§ TASK ITEM
With the pictures left out, retype exactly the lines below starting at the line that contains "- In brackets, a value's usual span" and ending at the line that contains "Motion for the".
*****
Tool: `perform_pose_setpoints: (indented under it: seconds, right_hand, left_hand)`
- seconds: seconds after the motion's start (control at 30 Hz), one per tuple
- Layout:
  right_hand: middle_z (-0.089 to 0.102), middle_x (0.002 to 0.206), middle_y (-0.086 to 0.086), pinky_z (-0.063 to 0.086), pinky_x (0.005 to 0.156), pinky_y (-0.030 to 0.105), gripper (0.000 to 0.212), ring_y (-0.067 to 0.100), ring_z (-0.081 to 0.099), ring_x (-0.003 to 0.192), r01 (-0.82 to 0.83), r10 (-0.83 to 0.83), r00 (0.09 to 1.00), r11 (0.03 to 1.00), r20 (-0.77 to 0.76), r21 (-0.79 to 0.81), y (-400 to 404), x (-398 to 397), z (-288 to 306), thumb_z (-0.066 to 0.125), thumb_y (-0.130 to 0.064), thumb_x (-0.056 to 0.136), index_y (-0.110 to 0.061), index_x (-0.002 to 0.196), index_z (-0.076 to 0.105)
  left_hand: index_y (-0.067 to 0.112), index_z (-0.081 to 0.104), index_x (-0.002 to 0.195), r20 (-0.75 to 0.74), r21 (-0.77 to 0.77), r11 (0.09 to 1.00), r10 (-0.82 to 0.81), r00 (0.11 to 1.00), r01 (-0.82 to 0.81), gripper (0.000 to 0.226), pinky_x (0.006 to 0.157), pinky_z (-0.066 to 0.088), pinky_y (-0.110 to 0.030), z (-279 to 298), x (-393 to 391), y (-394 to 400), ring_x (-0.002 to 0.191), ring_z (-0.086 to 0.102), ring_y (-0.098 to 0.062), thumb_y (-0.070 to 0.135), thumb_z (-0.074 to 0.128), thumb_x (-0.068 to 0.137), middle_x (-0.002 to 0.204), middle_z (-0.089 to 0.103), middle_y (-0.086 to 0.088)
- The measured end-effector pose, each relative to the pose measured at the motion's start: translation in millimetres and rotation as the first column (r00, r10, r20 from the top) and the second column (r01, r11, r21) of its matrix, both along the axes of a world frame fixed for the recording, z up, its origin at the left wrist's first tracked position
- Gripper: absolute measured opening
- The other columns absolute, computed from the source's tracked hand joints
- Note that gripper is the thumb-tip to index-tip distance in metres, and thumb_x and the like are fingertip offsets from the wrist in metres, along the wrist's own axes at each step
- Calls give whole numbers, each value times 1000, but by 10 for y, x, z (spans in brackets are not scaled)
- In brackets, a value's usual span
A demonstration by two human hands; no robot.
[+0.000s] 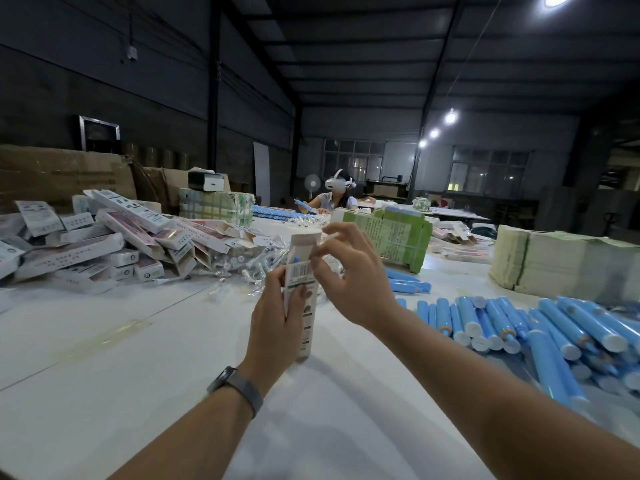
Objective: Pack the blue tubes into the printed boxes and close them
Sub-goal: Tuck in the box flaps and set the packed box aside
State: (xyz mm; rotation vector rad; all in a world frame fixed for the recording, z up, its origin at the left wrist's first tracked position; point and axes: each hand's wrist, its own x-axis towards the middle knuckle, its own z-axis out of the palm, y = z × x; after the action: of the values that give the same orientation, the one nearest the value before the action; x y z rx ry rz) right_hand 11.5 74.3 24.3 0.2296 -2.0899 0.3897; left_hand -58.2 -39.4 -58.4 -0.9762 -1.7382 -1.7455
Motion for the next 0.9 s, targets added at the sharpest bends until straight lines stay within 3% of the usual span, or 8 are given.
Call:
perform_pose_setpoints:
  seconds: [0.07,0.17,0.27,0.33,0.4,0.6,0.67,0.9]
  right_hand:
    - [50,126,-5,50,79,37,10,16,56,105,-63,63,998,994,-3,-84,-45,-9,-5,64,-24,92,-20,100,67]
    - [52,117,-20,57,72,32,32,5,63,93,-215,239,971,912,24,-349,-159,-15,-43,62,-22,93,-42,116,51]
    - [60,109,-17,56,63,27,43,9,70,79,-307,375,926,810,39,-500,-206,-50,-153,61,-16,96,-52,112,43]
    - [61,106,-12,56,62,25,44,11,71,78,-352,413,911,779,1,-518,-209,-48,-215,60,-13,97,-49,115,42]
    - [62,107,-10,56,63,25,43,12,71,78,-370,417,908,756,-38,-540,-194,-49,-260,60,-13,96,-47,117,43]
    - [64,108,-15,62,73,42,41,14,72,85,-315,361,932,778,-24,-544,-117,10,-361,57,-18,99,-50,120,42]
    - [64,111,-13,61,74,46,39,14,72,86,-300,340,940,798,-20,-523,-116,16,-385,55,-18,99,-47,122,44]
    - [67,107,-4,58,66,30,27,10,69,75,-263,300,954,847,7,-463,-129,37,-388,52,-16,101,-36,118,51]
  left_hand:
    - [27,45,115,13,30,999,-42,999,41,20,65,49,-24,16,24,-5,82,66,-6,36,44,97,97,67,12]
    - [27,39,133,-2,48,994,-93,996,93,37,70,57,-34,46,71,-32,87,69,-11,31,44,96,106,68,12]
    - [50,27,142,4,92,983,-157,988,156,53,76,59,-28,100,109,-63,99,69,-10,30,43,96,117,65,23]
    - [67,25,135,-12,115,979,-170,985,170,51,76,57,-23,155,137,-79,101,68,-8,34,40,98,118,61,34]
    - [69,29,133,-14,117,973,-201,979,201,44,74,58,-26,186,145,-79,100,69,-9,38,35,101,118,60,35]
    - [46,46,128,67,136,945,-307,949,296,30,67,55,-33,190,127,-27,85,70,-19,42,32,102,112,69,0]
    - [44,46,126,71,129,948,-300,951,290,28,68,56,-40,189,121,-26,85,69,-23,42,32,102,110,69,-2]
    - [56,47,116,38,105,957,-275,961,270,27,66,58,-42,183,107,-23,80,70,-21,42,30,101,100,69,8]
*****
§ ANSWER SECTION
- In brackets, a value's usual span
A demonstration by two human hands; no robot.
[+0.000s] 
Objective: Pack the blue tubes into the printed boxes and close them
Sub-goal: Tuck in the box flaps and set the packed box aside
State: (xyz mm; rotation vector rad; all in a world frame fixed for the recording, z up, its origin at the left wrist's first tracked position; point and axes: each hand's wrist, its own x-axis towards the middle knuckle, its own z-axis out of the palm, y = z × x; after the action: of the values that give the same orientation, the one nearest the value before the action; x y z rx ry rz) right_hand 11.5 74.3 24.3 0.2296 -2.0899 0.3897; left_hand -58.2 -39.4 -58.4 -0.9762 -1.7382 -1.7455
Motion for the next 0.9 s, targets added at the sharpest bends until straight lines stay within 3% of the usual span, or 8 are given.

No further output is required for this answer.